Re: Spark 1.0.1 SQL on 160 G parquet file (snappy compressed, made by cloudera impala), 23 core and 60G mem / node, yarn-client mode, always failed

2014-07-23 Thread chutium
in spark 1.1 maybe not so easy like spark 1.0 after commit:
https://issues.apache.org/jira/browse/SPARK-2446

only binary with UTF8 annotation will be recognized as string after this
commit, but in impala strings are always without UTF8 anno



--
View this message in context: 
http://apache-spark-user-list.1001560.n3.nabble.com/Spark-1-0-1-SQL-on-160-G-parquet-file-snappy-compressed-made-by-cloudera-impala-23-core-and-60G-mem-d-tp10254p10490.html
Sent from the Apache Spark User List mailing list archive at Nabble.com.


Re: Spark 1.0.1 SQL on 160 G parquet file (snappy compressed, made by cloudera impala), 23 core and 60G mem / node, yarn-client mode, always failed

2014-07-22 Thread Andre Schumacher

Hi,

I don't think anybody has been testing importing of Impala tables
directly. Is there any chance to export these first, say as
unpartitioned Hive tables and import these?
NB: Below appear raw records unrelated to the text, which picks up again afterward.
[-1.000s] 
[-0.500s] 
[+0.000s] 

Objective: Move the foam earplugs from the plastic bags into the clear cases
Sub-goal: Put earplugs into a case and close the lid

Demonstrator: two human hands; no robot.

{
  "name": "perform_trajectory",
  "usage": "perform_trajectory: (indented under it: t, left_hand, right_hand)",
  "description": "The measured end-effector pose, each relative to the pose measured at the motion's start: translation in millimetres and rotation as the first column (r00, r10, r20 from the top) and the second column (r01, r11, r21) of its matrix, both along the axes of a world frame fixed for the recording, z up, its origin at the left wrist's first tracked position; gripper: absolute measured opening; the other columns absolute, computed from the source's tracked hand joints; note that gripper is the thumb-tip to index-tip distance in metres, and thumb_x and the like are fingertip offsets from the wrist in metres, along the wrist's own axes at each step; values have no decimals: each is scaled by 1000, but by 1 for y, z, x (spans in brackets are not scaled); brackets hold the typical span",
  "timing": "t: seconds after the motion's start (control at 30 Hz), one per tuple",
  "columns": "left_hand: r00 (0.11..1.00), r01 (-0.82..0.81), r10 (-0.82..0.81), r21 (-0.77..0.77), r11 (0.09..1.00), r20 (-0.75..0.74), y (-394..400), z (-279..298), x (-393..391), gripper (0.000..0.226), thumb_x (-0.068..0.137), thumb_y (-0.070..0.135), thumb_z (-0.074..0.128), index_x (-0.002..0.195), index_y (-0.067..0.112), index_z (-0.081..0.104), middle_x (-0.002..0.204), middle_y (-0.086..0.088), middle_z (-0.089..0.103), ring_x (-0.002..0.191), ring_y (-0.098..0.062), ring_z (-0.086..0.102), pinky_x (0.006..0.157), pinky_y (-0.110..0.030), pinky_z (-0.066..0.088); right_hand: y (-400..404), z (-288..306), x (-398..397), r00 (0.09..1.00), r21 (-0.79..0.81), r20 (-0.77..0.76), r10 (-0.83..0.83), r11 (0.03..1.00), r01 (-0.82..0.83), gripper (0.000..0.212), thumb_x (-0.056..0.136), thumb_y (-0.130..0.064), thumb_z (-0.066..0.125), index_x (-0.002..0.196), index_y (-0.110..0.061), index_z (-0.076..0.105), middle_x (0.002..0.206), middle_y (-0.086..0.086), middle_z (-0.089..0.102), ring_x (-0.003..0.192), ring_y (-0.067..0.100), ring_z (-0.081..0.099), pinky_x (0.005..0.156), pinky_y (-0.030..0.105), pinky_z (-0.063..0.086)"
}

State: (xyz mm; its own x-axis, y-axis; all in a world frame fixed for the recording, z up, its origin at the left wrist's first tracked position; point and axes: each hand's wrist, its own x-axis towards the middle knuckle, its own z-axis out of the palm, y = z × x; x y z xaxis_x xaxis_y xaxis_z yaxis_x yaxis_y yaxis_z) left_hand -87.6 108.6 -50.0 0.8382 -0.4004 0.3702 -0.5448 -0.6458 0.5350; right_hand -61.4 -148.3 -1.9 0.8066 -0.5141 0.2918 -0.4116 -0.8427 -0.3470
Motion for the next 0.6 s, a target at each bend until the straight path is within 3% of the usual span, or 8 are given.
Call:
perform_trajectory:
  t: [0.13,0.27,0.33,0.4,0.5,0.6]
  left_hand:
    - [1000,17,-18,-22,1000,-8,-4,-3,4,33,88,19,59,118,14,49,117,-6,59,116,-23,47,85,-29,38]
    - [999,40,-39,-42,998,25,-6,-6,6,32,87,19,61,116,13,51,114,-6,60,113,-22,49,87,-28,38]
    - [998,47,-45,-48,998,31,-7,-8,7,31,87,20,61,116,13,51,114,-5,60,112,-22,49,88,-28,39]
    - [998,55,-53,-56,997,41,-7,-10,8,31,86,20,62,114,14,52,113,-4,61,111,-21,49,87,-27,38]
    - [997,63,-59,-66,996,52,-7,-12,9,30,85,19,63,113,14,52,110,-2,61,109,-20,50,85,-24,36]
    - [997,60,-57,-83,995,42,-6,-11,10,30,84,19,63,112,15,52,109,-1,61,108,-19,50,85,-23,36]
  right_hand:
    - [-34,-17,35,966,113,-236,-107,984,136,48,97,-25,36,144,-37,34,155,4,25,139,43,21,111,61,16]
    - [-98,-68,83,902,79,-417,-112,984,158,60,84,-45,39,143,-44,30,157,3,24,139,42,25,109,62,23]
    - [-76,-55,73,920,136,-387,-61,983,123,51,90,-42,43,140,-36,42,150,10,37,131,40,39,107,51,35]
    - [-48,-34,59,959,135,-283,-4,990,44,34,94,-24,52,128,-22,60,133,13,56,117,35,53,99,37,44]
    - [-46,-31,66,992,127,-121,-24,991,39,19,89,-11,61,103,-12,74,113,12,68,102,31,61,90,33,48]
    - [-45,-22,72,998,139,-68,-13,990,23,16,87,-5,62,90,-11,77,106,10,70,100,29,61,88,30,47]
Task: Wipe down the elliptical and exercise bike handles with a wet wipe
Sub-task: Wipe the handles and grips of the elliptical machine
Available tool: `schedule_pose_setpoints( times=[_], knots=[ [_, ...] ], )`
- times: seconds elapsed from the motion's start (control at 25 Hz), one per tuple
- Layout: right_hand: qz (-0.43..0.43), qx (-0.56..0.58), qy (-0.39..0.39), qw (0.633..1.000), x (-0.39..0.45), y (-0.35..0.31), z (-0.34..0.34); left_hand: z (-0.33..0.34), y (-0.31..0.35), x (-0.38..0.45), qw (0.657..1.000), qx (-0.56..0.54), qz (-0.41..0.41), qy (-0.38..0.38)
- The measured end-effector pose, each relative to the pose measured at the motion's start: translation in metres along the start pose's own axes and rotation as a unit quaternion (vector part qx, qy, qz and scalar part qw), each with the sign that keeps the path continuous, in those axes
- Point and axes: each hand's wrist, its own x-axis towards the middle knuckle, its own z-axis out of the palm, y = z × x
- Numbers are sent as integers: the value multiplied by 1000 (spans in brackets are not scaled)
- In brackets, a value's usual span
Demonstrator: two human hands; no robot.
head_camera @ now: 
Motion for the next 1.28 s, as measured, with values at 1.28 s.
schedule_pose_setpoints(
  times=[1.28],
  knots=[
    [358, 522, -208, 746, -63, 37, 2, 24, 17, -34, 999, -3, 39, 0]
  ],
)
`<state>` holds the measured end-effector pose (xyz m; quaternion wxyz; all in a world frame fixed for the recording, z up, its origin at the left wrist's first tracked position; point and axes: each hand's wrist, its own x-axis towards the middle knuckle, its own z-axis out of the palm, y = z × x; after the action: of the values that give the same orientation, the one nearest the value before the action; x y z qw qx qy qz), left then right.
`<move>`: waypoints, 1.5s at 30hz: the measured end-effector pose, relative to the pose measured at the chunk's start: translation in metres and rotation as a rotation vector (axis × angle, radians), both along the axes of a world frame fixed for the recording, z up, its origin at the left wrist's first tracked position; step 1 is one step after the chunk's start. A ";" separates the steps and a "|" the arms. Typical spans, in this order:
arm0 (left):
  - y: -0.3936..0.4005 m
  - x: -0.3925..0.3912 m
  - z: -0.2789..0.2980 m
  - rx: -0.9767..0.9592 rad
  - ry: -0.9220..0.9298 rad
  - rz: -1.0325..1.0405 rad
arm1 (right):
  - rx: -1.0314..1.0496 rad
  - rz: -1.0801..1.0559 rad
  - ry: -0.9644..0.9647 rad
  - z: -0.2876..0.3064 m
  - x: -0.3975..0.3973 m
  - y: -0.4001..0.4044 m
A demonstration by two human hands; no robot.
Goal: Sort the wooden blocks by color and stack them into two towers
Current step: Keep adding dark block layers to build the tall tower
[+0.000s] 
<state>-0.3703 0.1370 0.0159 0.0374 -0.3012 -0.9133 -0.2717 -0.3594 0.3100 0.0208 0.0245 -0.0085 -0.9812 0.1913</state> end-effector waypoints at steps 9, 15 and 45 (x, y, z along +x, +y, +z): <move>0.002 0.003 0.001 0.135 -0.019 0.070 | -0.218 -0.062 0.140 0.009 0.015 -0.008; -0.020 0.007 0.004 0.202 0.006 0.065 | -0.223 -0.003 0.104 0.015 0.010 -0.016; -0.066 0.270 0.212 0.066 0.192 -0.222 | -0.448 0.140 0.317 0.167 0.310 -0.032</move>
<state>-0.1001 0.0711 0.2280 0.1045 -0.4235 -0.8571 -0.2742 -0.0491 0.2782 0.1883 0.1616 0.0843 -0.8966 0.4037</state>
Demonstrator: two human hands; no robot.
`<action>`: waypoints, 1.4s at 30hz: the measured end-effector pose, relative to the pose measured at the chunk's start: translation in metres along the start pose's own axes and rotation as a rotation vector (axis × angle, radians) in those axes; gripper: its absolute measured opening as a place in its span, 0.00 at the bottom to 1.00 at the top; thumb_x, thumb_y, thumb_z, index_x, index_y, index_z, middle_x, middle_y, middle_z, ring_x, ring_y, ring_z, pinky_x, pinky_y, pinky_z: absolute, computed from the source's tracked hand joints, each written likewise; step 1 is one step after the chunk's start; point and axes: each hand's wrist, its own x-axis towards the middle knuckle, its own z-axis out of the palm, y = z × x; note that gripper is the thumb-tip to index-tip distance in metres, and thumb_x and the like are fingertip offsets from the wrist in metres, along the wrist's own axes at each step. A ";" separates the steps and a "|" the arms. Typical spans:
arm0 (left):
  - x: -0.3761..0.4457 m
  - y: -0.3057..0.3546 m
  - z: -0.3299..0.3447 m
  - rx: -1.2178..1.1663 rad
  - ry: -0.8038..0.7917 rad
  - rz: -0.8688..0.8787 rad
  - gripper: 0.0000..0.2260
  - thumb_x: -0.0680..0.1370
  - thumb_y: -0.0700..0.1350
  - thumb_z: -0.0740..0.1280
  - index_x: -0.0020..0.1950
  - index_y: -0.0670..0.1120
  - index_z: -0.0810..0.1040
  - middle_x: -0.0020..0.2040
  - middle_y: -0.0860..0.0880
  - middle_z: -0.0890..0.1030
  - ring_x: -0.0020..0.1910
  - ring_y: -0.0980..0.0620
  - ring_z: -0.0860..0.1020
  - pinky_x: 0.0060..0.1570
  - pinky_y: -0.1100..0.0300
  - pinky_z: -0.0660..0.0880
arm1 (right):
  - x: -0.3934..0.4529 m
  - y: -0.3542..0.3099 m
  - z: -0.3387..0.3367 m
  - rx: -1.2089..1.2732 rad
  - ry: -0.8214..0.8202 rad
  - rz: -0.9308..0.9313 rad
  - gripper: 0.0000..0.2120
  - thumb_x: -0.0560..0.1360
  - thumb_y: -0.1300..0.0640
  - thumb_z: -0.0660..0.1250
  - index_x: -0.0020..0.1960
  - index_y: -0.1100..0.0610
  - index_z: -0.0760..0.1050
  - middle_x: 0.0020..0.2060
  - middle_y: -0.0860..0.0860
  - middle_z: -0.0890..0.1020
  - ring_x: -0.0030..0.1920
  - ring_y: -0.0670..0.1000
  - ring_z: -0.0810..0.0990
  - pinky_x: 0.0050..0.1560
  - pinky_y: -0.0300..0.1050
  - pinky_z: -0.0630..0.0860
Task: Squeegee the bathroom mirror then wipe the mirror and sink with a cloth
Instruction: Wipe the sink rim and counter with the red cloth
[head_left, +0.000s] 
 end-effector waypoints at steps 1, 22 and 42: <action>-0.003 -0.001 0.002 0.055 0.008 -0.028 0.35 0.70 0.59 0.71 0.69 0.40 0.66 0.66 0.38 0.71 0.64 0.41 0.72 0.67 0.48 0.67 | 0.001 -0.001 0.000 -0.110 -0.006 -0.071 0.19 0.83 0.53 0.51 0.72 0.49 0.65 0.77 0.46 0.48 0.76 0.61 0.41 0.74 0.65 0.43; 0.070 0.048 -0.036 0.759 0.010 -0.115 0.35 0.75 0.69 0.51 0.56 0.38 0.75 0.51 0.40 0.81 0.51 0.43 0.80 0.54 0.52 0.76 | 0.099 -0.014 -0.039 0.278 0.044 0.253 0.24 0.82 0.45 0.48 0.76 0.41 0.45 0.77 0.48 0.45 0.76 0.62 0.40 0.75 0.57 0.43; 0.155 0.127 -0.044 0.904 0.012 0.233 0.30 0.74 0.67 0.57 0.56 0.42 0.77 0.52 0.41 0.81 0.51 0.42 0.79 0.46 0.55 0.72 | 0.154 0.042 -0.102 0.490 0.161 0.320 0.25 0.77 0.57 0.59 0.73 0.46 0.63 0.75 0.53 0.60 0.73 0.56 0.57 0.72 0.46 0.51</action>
Just an idea..

Andre

On 07/21/2014 11:46 PM, chutium wrote:
 no, something like this
 
 14/07/20 00:19:29 ERROR cluster.YarnClientClusterScheduler: Lost executor 2
 on 02.xxx: remote Akka client disassociated
 
 ...
 ...
 
 14/07/20 00:21:13 WARN scheduler.TaskSetManager: Lost TID 832 (task 1.2:186)
 14/07/20 00:21:13 WARN scheduler.TaskSetManager: Loss was due to
 java.io.IOException
 java.io.IOException: Filesystem closed
 at org.apache.hadoop.hdfs.DFSClient.checkOpen(DFSClient.java:703)
 at
 org.apache.hadoop.hdfs.DFSInputStream.readWithStrategy(DFSInputStream.java:779)
 at
 org.apache.hadoop.hdfs.DFSInputStream.read(DFSInputStream.java:840)
 at java.io.DataInputStream.readFully(DataInputStream.java:195)
 at java.io.DataInputStream.readFully(DataInputStream.java:169)
 at
 parquet.hadoop.ParquetFileReader$ConsecutiveChunkList.readAll(ParquetFileReader.java:599)
 at
 parquet.hadoop.ParquetFileReader.readNextRowGroup(ParquetFileReader.java:360)
 at
 parquet.hadoop.InternalParquetRecordReader.checkRead(InternalParquetRecordReader.java:100)
 at
 parquet.hadoop.InternalParquetRecordReader.nextKeyValue(InternalParquetRecordReader.java:172)
 at
 parquet.hadoop.ParquetRecordReader.nextKeyValue(ParquetRecordReader.java:130)
 at
 org.apache.spark.rdd.NewHadoopRDD$$anon$1.hasNext(NewHadoopRDD.scala:122)
 at
 org.apache.spark.InterruptibleIterator.hasNext(InterruptibleIterator.scala:39)
 at scala.collection.Iterator$$anon$11.hasNext(Iterator.scala:327)
 at scala.collection.Iterator$$anon$14.hasNext(Iterator.scala:388)
 at scala.collection.Iterator$$anon$11.hasNext(Iterator.scala:327)
 at scala.collection.Iterator$$anon$11.hasNext(Iterator.scala:327)
 at scala.collection.Iterator$class.foreach(Iterator.scala:727)
 at scala.collection.AbstractIterator.foreach(Iterator.scala:1157)
 at
 org.apache.spark.scheduler.ShuffleMapTask.runTask(ShuffleMapTask.scala:158)
 at
 org.apache.spark.scheduler.ShuffleMapTask.runTask(ShuffleMapTask.scala:99)
 at org.apache.spark.scheduler.Task.run(Task.scala:51)
 at
 org.apache.spark.executor.Executor$TaskRunner.run(Executor.scala:183)
 at
 java.util.concurrent.ThreadPoolExecutor.runWorker(ThreadPoolExecutor.java:1145)
 at
 java.util.concurrent.ThreadPoolExecutor$Worker.run(ThreadPoolExecutor.java:615)
 at java.lang.Thread.run(Thread.java:744)
 
 
 ulimit is increased
 
 
 
 
 --
 View this message in context: 
 http://apache-spark-user-list.1001560.n3.nabble.com/Spark-1-0-1-SQL-on-160-G-parquet-file-snappy-compressed-made-by-cloudera-impala-23-core-and-60G-mem-d-tp10254p10344.html
 Sent from the Apache Spark User List mailing list archive at Nabble.com.
 



Re: Spark 1.0.1 SQL on 160 G parquet file (snappy compressed, made by cloudera impala), 23 core and 60G mem / node, yarn-client mode, always failed

2014-07-22 Thread Sandy Ryza
I haven't had a chance to look at the details of this issue, but we have
seen Spark successfully read Parquet tables created by Impala.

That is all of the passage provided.